* TASK BRIEF: Starting at the top of the data and ending with the line that holds "If you could segment the purple", transcribe each line exactly; include both ends.

* Stored items from a collection:
____________________
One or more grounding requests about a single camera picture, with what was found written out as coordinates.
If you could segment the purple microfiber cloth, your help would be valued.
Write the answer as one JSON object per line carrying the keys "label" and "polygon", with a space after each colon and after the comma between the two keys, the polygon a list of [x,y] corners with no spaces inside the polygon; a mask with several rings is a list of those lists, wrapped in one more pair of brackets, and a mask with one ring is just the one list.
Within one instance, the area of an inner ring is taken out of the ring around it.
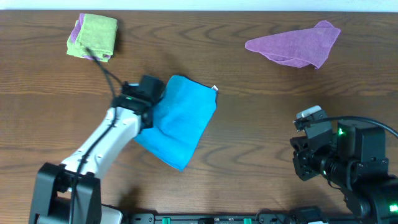
{"label": "purple microfiber cloth", "polygon": [[328,21],[314,27],[251,39],[245,43],[249,51],[259,53],[280,65],[319,69],[328,59],[341,30]]}

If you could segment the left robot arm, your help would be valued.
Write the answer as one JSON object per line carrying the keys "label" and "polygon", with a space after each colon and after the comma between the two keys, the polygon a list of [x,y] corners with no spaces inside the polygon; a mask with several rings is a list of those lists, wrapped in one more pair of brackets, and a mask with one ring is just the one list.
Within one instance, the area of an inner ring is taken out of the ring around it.
{"label": "left robot arm", "polygon": [[152,127],[153,110],[165,88],[144,75],[138,84],[124,82],[104,120],[59,165],[46,162],[38,171],[29,223],[122,223],[123,213],[101,202],[101,180],[122,149],[143,129]]}

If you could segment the blue microfiber cloth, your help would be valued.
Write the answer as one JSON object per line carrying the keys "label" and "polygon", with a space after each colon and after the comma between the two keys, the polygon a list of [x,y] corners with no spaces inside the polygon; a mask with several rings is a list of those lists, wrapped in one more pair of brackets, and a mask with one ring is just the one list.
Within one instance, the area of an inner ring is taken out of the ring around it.
{"label": "blue microfiber cloth", "polygon": [[183,171],[216,111],[217,94],[215,85],[208,87],[182,75],[172,76],[154,108],[153,127],[142,130],[134,140]]}

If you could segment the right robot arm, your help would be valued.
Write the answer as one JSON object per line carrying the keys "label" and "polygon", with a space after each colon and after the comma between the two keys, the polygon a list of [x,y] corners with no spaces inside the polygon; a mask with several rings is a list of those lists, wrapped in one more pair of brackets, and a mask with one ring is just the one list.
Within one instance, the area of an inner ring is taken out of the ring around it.
{"label": "right robot arm", "polygon": [[290,139],[302,181],[322,175],[362,223],[397,223],[397,176],[386,157],[386,133],[397,131],[371,118],[329,117],[319,106],[299,112],[294,125],[305,133]]}
____________________
* RESULT BELOW:
One or more grounding requests about a single camera picture, with what was found written out as coordinates.
If you could segment the purple microfiber cloth, your help would be valued.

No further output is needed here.